– Но видно, генеральша все же гордилась своим отпрыском, раз нашептала ему на ушко, что не мужицких он кровей, – хмыкнул Олег, останавливая джип перед светофором. Приближалась Москва, все чаще приходилось ждать в пробках. – И Лыгин вбил себе в голову, что он на порядок всех умнее, лучше и благороднее. Кстати, папаша-то его, барон Варнбюлер, не был таким заносчивым. Он-то понимал, что тот, кто хочет жить долго, должен держать голову пониже… Лагерь этому быстро учит!
– Барон Варнбюлер, – проговорила Александра, – а дальше как? Фон унд цу Хемминген?
– Что? – насторожился мужчина. – Как ты узнала? Лыгин тебе рассказывал?!
– Ни слова. Но у него хранилась коллекция, принадлежавшая этому барону. С нее и началась наша эпопея. Прекрасное собрание шкатулок… Лыгин говорил, будто бы ее вывез из Германии некий генерал, и спихнул за смешные деньги, потому что цены ей не знал.
Олег поморщился, скривив лицо словно от зубной боли:
– Несусветная ересь! Я ведь отлично знаю, о какой коллекции ты говоришь, Саша! История эта – ложь. Шкатулки я высмотрел по немецкому каталогу, а в Германии на аукционе мне помогал старый приятель. Товар прибыл в Москву с курьером, в застрахованной посылке. Банально и очень удобно. Да и не такие уж они были редкие.
– Если те шкатулки нехороши, каких же тебе еще нужно?! А фарфоровая бонбоньерка императрицы Сисси? – запальчиво возразила Александра. – Та, с фиалками и аметистами?
– Имп… – едва не поперхнулся мужчина. – Императрицы?!
Сзади раздались негодующие гудки, и он, опомнившись, с запозданием тронул машину с места.
– За кого тебя держал Лыгин, не понимаю! – подал Буханков голос через минуту, справившись с волнением. – Эта бонбоньерка очень милая, конечно, и несомненно ценная. Но никакого отношения ни к императрице Сисси, ни к кому-либо из Габсбургов, Гогенцоллернов и прочих королевских семей Европы она не имеет. Увы.
– По-твоему, я дура?! – взвилась Александра. – А инициалы императрицы?! Корона и герб? Они ничего не значат, по-твоему? Это что, фальшивка?!

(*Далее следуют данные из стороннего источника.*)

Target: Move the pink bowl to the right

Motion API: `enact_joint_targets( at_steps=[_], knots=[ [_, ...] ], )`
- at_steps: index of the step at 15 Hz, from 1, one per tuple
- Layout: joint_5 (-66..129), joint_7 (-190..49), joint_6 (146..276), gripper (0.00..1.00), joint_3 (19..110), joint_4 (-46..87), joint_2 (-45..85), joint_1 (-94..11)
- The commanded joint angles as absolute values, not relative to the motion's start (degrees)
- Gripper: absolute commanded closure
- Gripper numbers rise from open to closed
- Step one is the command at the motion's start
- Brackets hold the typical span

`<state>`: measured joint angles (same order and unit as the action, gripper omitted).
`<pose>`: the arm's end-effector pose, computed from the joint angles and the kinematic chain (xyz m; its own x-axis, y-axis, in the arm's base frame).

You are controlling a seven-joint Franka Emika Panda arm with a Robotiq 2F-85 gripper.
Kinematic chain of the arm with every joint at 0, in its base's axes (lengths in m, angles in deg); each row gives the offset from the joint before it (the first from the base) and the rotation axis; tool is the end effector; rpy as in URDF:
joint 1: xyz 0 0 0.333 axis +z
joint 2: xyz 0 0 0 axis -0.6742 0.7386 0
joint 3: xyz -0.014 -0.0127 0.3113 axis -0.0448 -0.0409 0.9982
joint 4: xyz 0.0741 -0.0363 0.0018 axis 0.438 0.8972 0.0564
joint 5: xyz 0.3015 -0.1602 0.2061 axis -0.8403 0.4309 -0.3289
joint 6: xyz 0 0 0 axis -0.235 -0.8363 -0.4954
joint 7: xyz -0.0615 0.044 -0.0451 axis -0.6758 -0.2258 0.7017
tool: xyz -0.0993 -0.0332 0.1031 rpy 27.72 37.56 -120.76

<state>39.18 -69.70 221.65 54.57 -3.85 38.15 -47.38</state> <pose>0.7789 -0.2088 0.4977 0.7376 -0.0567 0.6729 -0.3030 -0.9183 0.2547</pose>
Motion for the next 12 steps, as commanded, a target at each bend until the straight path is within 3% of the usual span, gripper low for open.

– Нет, зачем же. – Олег окончательно пришел в себя и говорил теперь со спокойной насмешливостью. Невероятно, но Александра вдруг различила в его голосе знакомые лыгинские интонации. – Не фальшивка, ни в коем случае. Просто королевский ювелирный дом после безвременной кончины Сисси учел ее невероятную популярность в обществе и выпустил ограниченную серию копий ее любимых бонбоньерок, в которых императрице ко Дню ангела ежегодно преподносились засахаренные фиалки. Инициалы – дань памяти и любви, а корону и герб они имели право изображать на всей своей продукции как поставщики двора. – И, с улыбкой взглянув на онемевшую спутницу, присовокупил: – Говорить, что бонбоньерка принадлежала Сисси, – это то же самое, что утверждать, будто ей принадлежат засахаренные фиалки, самые дорогие и престижные венские конфетки, которые нарасхват идут у туристов. Не совсем ложь… Но совсем и не истина.